Okay, got it. My second question is on the, just, this is, you mentioned that on garments, your profitability was 9%-10% in H1. Did I hear it correctly? Just a question that Prerna asked on the garment side. Did you mention that the profitability for H1 was 9%-10%, and we expect the profitability to improve from its H2 onwards?
Right. So, you know, what I, what I referred, was actually, textiles. Garmenting are, you know, at, you know, low double digits, right now, which we expect to inch up as our, you know, factories are better loaded. As our factories are loaded and, as volume picks up, we do expect this to go closer, to double digits.
We expect the margins to go to double digits in H2 then?
That's correct.
Fair enough. And how should we think of overall volumes for garments for the year? So I think H1, we have been seeing some growth in terms of garmenting volumes. We will still be growing for FY 2023, or?
So, so in value terms, we believe we will have a growth. Volume as the single largest reason is replacement of orders, which we also see continuing into Q3. We will have to see. We, we believe quarter four onwards, the volume should start to get better, and that's how we see right now.

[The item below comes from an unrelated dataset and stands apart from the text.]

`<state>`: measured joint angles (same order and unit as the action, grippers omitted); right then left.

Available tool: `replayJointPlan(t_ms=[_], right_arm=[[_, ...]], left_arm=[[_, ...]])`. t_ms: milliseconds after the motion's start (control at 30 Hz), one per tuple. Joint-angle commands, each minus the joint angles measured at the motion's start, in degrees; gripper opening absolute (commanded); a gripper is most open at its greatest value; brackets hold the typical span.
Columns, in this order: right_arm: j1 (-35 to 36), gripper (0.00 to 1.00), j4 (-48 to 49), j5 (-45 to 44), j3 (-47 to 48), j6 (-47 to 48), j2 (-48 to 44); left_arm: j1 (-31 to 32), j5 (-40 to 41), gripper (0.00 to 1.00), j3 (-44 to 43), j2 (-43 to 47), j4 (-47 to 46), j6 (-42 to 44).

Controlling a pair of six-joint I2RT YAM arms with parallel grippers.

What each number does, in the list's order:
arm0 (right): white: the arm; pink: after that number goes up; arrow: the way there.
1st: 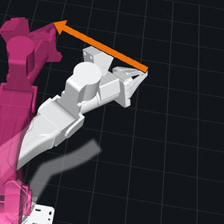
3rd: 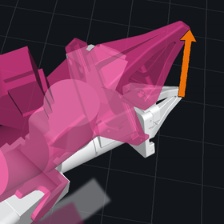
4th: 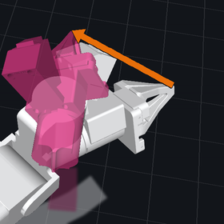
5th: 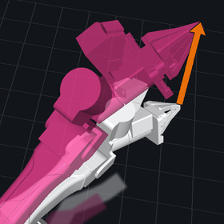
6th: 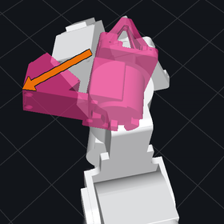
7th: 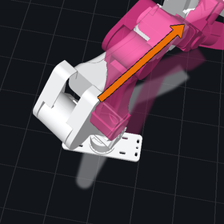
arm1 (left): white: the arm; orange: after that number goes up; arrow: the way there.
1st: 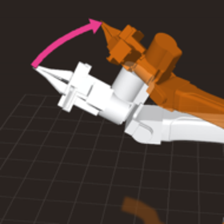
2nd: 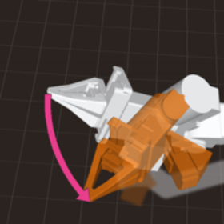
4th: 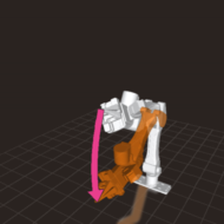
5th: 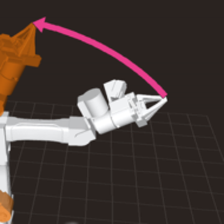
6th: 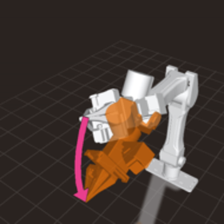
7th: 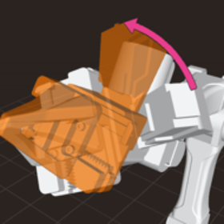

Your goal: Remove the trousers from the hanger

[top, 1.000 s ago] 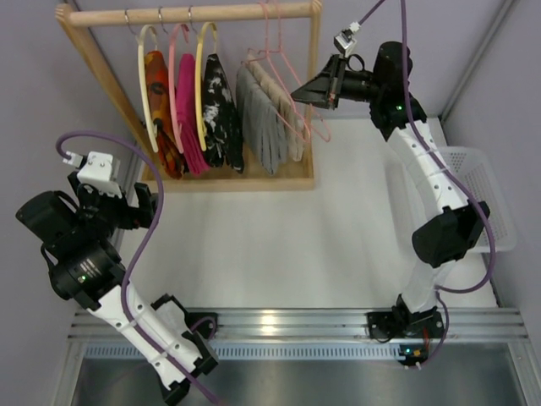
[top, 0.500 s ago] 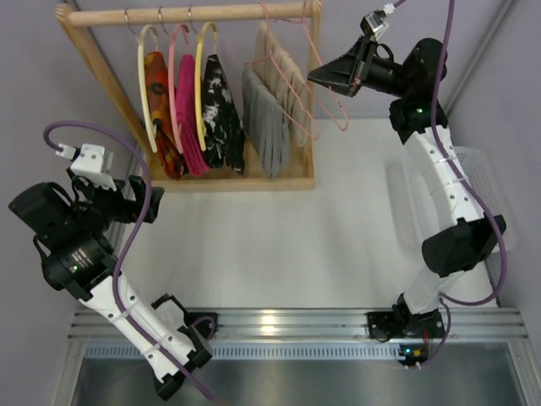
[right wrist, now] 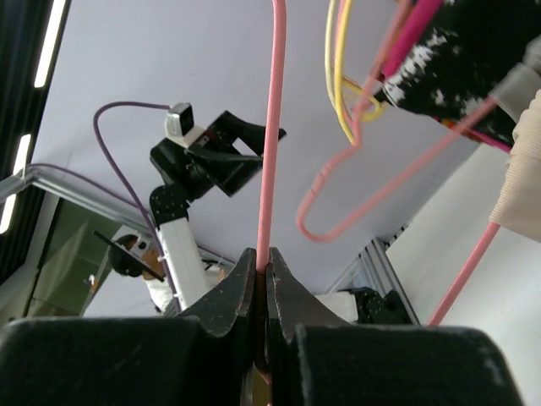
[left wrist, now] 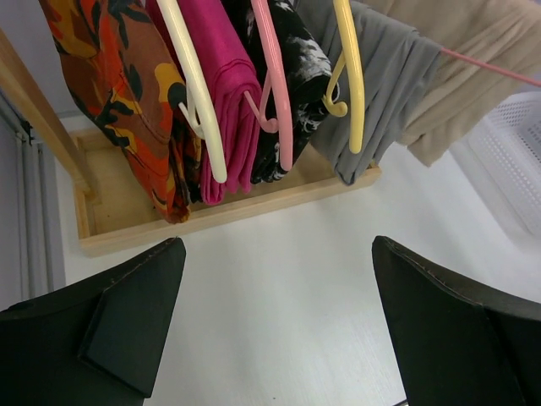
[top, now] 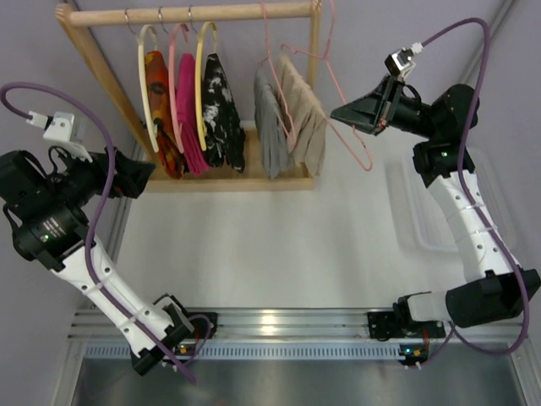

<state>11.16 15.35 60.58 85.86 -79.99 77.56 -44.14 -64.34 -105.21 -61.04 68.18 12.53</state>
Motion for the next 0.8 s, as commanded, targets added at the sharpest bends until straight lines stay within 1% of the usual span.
replayJointPlan(t_ms=[0, 67, 100, 167, 233, 267, 300, 333, 367, 400, 467, 500, 533, 567, 600, 633, 667, 700, 733, 767], right_arm=[[-1.9, 0.00, 7.3, -0.1, -5.5, 1.2, -7.5], [-2.8, 0.00, 5.9, -0.1, -7.7, 2.5, -11.0], [-3.2, 0.00, 5.3, -0.1, -9.4, 3.0, -12.1], [-4.0, 0.00, 2.6, 0.1, -10.7, 5.2, -15.2], [-4.5, 0.00, 0.2, 0.1, -12.8, 6.9, -17.6], [-4.9, 0.00, -2.8, -0.1, -13.4, 9.3, -20.0], [-5.1, 0.00, -4.2, -0.1, -14.3, 10.6, -21.0], [-5.3, 0.00, -6.1, -0.5, -14.6, 12.0, -22.1], [-5.6, 0.00, -8.0, -0.7, -14.7, 14.7, -23.8], [-5.6, 0.00, -10.8, -0.9, -15.2, 15.6, -24.5], [-6.2, 0.00, -12.6, -1.2, -16.2, 16.7, -26.5], [-6.6, 0.00, -13.8, -1.3, -17.5, 16.8, -27.1], [-7.3, 0.00, -14.7, -1.2, -17.7, 17.2, -27.8], [-8.0, 0.00, -15.2, -1.1, -18.1, 18.4, -29.1], [-8.5, 0.00, -16.9, -1.1, -18.4, 19.1, -29.7], [-9.4, 0.00, -19.3, -1.1, -18.4, 19.9, -30.3], [-9.9, 0.00, -19.9, -1.1, -18.5, 21.1, -31.2], [-10.4, 0.00, -20.2, -1.2, -18.7, 21.3, -31.7], [-10.6, 0.00, -20.9, -1.5, -18.8, 21.4, -32.1], [-10.5, 0.00, -20.9, -1.8, -18.9, 21.6, -32.7]], left_arm=[[-0.2, -3.6, 0.98, -3.4, -2.7, -0.5, -1.6], [-0.1, -4.0, 0.99, -6.2, -5.0, -0.4, -4.3], [0.0, -4.2, 0.99, -7.1, -7.5, -0.4, -7.1], [0.9, -3.3, 0.99, -9.5, -8.7, -0.5, -8.7], [4.5, -0.4, 0.98, -11.4, -10.8, -0.5, -10.9], [6.2, 1.1, 0.99, -12.6, -12.3, -0.4, -12.3], [11.0, 3.2, 0.98, -16.1, -13.6, -0.5, -16.0], [14.1, 7.5, 0.99, -17.6, -16.0, -0.9, -17.4], [17.0, 9.0, 0.99, -19.1, -16.7, -3.3, -18.9], [21.9, 10.3, 0.99, -20.4, -17.3, -5.4, -23.0], [25.8, 12.4, 0.99, -22.2, -19.5, -11.1, -28.1], [30.0, 13.7, 0.98, -23.5, -20.5, -12.2, -29.3], [32.5, 15.9, 0.97, -27.5, -21.5, -13.2, -30.1], [34.7, 17.6, 0.97, -29.3, -23.5, -15.5, -31.2], [39.4, 18.9, 0.96, -31.2, -24.0, -18.0, -32.0], [41.7, 19.5, 0.96, -32.9, -24.5, -20.3, -33.1], [43.3, 20.4, 0.95, -33.6, -25.2, -21.9, -35.0], [47.4, 21.1, 0.93, -33.9, -26.4, -24.6, -35.5], [49.7, 22.1, 0.92, -34.1, -27.0, -25.0, -35.5], [52.1, 23.9, 0.89, -34.1, -27.6, -25.1, -33.5]])
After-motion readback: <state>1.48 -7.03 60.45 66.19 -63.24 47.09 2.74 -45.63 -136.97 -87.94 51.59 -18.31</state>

Samir, you want to add something?
Yeah, I think on the full year basis, we should be broadly in the same zone as last year. Because of all of what we are going through, I don't expect any significant change in our full year number.

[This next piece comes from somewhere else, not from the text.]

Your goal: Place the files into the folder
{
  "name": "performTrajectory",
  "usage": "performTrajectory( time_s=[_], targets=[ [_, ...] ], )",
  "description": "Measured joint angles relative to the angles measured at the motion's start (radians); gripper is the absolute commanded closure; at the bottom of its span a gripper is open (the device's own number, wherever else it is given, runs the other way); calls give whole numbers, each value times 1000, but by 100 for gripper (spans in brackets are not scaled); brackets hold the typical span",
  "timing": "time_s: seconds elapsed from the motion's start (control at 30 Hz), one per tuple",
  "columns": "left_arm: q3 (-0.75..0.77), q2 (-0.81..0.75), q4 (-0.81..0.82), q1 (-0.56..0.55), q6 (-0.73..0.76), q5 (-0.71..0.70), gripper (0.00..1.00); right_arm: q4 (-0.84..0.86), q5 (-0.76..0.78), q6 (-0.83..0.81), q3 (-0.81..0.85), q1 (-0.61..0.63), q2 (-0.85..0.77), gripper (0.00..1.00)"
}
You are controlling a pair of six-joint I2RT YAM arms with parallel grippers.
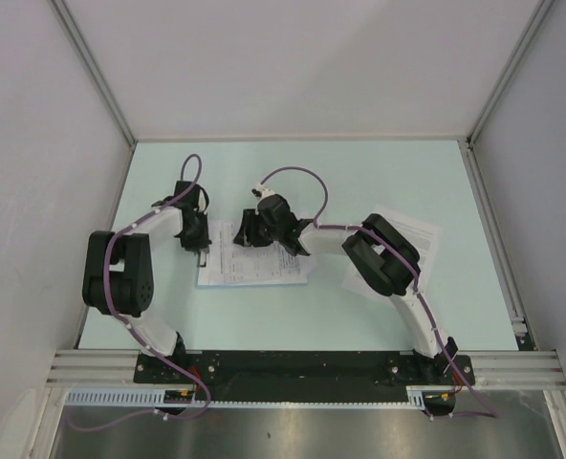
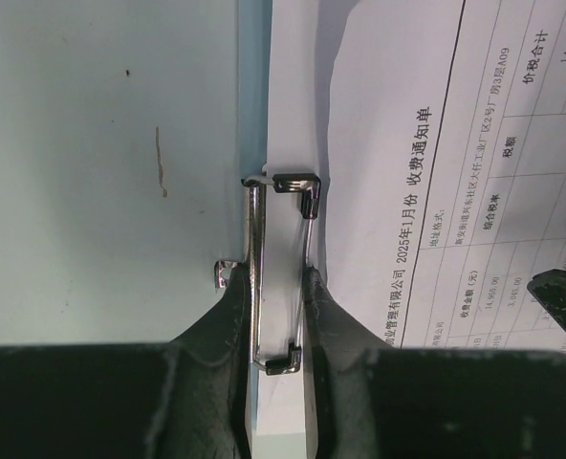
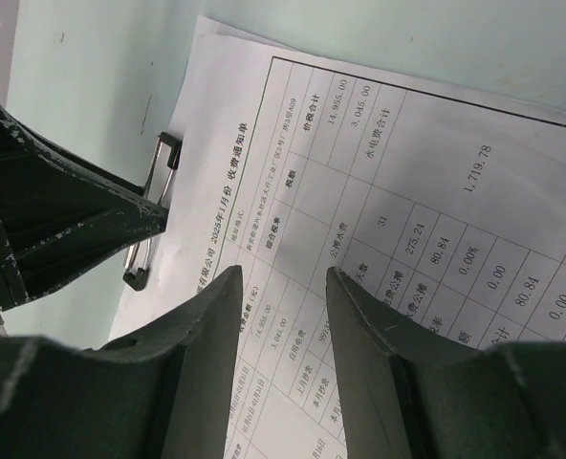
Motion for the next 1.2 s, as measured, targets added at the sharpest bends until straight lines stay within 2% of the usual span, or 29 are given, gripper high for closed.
performTrajectory(
  time_s=[0.37,1.0,1.1,1.2],
  targets=[
    [-109,-81,125,79,-13,141,100,27,-13,58,-18,-9,0,55],
    [-180,-128,215,90,-90,189,100,39,49,135,-26,40,-3,53],
    [-183,-130,220,90,-99,196,100,35,43,127,-28,41,-10,45],
    [-188,-130,228,88,-114,218,100,-12,21,82,-41,40,-45,30]
  ],
)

Fair enough. My last question would be on the CapEx. So we have done about INR 100 crore CapEx in H1. What should be the CapEx number for H2, and have you finalized any plans for the PLI scheme for garments as well as for advanced materials division yet?

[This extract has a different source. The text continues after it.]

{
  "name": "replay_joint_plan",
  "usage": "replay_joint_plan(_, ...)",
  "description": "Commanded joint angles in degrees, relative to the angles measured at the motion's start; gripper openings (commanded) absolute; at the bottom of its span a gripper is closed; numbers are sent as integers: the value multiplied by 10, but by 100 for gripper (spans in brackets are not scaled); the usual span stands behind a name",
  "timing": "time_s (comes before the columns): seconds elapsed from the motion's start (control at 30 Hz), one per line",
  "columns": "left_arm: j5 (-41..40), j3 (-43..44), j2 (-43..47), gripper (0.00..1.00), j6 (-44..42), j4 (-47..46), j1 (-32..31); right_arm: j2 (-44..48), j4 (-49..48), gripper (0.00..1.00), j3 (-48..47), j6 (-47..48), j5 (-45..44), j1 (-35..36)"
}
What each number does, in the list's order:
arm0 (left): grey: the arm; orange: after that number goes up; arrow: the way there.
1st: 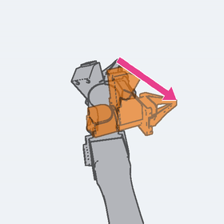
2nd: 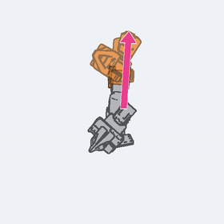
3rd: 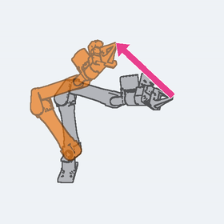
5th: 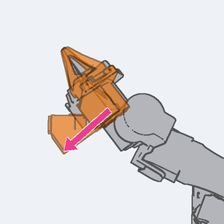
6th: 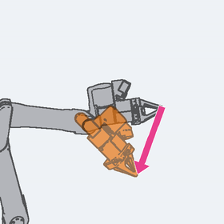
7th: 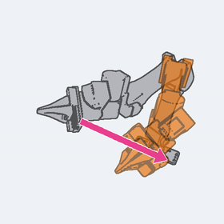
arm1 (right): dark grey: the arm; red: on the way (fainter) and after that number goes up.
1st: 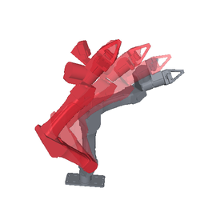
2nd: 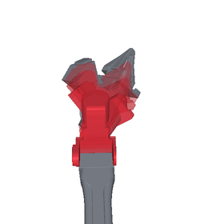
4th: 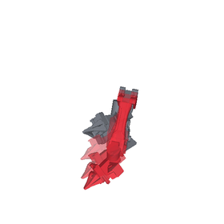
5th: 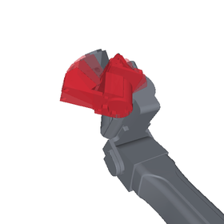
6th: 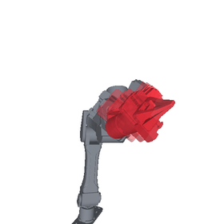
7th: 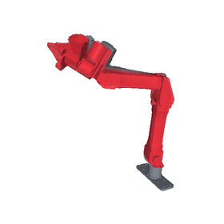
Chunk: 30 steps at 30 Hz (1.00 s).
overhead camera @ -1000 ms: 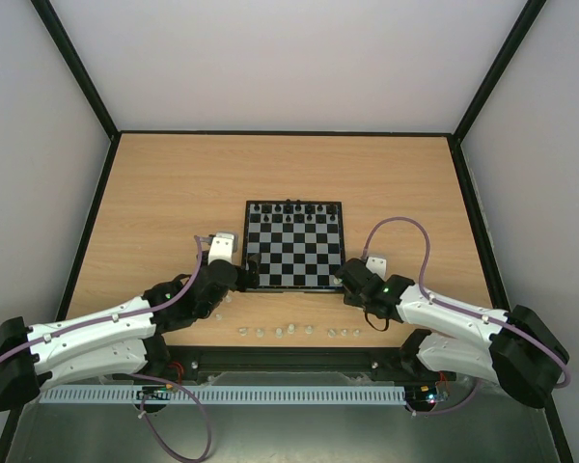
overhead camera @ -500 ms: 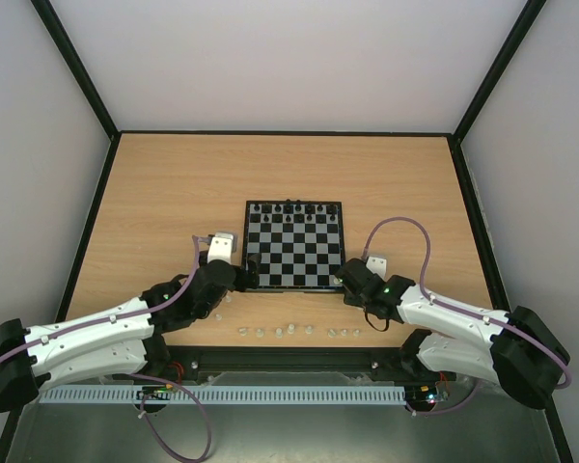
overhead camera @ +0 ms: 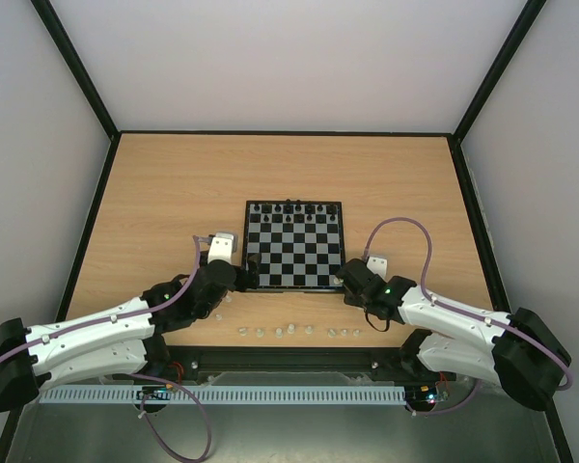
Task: Set up the chess pieces on the board
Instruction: Pick up the chess piece at the center of the board.
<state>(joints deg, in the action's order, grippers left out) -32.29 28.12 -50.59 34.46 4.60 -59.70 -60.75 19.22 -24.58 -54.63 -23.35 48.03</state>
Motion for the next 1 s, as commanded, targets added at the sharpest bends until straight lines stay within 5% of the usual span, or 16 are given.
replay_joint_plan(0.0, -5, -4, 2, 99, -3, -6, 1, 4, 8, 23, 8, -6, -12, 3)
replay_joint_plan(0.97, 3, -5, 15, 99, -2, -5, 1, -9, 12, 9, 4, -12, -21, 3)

Right. So, on a full year, we expect to be between INR 150 crore-INR 180 crore range. That's our current visibility for this year. On DLI, we have, you know, taken all initial preparatory steps, including, you know, the process of formation of company. But we are still internally sort of finalizing our capital allocation also given that, you know, businesses like AMD, which is very attractive, and finding that balance. So perhaps in the next quarter call, we will have more clarity on CapEx for next year or so. And then, of course, when DLI 2 comes, we will we will definitely apply for it.
Okay, got it. Thanks. Thanks a lot. That's it from my side.
Thank you very much, sir. We take the next question from the line of Mr. Amit Kumar from the Mirae Investments. Please go ahead, sir.
Yeah, thank you so much. Yeah, my question was, it was answered, so that's it at my end. Thank you so much.
Thank you, sir. Ladies and gentlemen, that was the last question for the day. I now hand the conference over to Mr. Sunil for closing comments. Thank you, over to you, sir.
Sure. Thank you all very much for joining us today. We'll meet you in one more quarter. Thank you. Bye now. Thank you.
Thank you. On behalf of Arvind Limited, I conclude this conference call. Thank you for joining us, and you may now disconnect your lines.